De um modo simplificado, os diferentes modelos propostos repousam, desde logo, na convicção de que existem valores e princípios gerais que definem o que se poderia chamar uma visão do mundo particular. Eles comportam, em segundo lugar, a ideia de que em cada sector ou território existem princípios específicos, que podem declinar, de modo variável, os princípios mais gerais. Em terceiro lugar, o conjunto dos elementos cognitivos e normativos determina considerações práticas sobre os métodos e os meios mais apropriados para realizar os valores e os objectivos definidos.

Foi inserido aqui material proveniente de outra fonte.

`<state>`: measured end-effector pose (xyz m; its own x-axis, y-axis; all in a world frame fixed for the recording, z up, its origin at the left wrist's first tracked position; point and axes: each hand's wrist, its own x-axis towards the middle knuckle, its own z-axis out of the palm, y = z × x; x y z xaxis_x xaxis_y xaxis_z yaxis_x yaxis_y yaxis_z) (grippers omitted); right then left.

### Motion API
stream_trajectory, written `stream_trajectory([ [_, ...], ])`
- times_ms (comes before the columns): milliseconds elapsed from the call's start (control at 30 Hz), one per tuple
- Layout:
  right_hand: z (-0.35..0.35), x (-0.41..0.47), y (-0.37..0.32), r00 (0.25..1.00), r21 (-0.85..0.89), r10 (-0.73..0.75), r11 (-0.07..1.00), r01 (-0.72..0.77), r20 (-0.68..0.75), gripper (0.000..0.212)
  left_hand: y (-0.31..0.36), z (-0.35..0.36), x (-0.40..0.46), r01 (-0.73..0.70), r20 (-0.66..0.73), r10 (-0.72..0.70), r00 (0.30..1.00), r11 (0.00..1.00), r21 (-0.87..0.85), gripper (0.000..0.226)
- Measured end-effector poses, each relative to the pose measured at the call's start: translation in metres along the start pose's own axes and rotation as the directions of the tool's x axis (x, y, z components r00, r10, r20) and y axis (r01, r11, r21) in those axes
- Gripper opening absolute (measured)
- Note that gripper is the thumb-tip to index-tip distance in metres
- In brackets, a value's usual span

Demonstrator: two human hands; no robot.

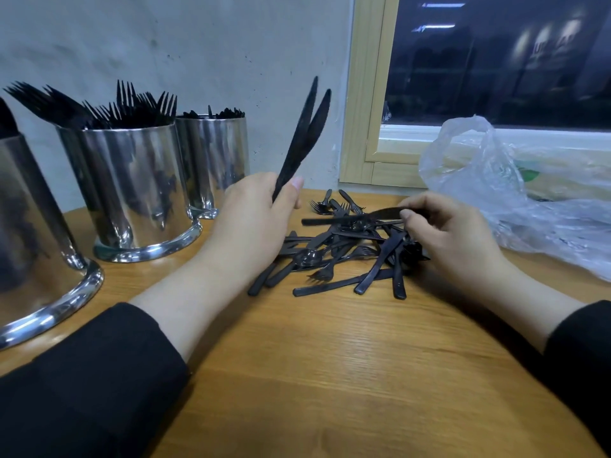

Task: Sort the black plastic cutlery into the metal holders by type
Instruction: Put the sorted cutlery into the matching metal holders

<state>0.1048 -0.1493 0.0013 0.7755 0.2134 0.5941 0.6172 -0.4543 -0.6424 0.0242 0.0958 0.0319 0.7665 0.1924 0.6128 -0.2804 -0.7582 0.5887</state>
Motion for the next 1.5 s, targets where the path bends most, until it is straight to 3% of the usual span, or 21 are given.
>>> stream_trajectory([
  [67,0.0,-0.004,-0.008,0.998,0.103,0.038,0.994,-0.042,0.039,0.014,0.003,-0.001,-0.001,-0.059,0.023,0.058,0.998,0.997,0.05,0.038],
  [200,0.007,-0.006,-0.02,0.991,0.362,0.099,0.924,-0.126,0.093,0.014,0.003,0.008,-0.006,-0.199,0.243,0.164,0.956,0.972,0.125,0.024],
  [300,0.009,-0.005,-0.024,0.987,0.507,0.106,0.848,-0.152,0.117,0.016,0.0,0.015,-0.007,-0.183,0.328,0.135,0.935,0.976,0.121,0.024],
  [367,0.005,-0.003,-0.017,0.995,0.402,0.086,0.91,-0.1,0.053,0.023,-0.001,0.016,-0.006,-0.093,0.314,0.064,0.947,0.992,0.08,0.034],
  [433,-0.003,-0.001,-0.004,1.0,0.049,0.013,0.999,-0.013,0.004,0.021,-0.002,0.015,-0.006,-0.035,0.285,0.027,0.958,0.999,0.021,0.04],
  [500,-0.01,0.002,0.009,0.993,-0.27,-0.021,0.961,0.051,0.113,0.018,0.0,0.012,-0.006,-0.012,0.272,0.013,0.962,1.0,-0.004,0.041],
  [600,-0.014,0.007,0.027,0.944,-0.459,0.041,0.88,0.121,0.327,0.044,0.005,0.012,-0.008,0.037,0.256,-0.031,0.966,0.999,-0.019,0.041],
  [700,-0.012,0.009,0.033,0.896,-0.472,0.069,0.866,0.164,0.439,0.06,0.008,0.011,-0.008,0.083,0.239,-0.071,0.968,0.996,-0.041,0.043],
  [800,-0.008,0.008,0.032,0.882,-0.475,0.069,0.861,0.184,0.467,0.057,0.009,0.009,-0.01,0.086,0.258,-0.072,0.963,0.995,-0.045,0.044],
  [1233,-0.014,0.007,0.03,0.908,-0.434,-0.145,0.841,0.322,0.393,0.027,0.007,0.012,-0.009,0.073,0.237,-0.055,0.97,0.995,-0.069,0.041],
  [1500,-0.012,0.006,0.028,0.897,-0.422,-0.249,0.815,0.398,0.364,0.041,0.011,0.012,-0.011,0.034,0.235,-0.021,0.972,0.998,-0.052,0.039],
])
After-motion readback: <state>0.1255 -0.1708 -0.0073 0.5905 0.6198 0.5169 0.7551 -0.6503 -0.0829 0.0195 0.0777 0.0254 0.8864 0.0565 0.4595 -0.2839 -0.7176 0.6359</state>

Finalmente, o conjunto da matriz implica a escolha de especificações instrumentais, que visa orientar os instrumentos escolhidos numa direcção precisa e coerente com as indicações deduzidas dos outros elementos.

A abordagem cognitiva procura ultrapassar o dilema do determinismo e do voluntarismo, propondo uma grelha de análise que combina uma certa forma de determinismo estrutural (os actores políticos não são completamente livres das suas escolhas) e uma certa forma de voluntarismo (as escolhas políticas não são completamente determinadas pelas estruturas). Esta perspectiva assenta na ideia de que uma política pública opera como um vasto processo de interpretação do mundo, ao longo do qual, pouco a pouco, uma visão do mundo se vai impondo, sendo aceite e depois reconhecida como verdadeira pela maioria dos actores do sector , porque ela permite aos actores compreender as transformações do seu ambiente, oferecendo- lhes um conjunto de relações e de interpretações casuais que lhes consente descodificar os acontecimentos com os quais eles se confrontam.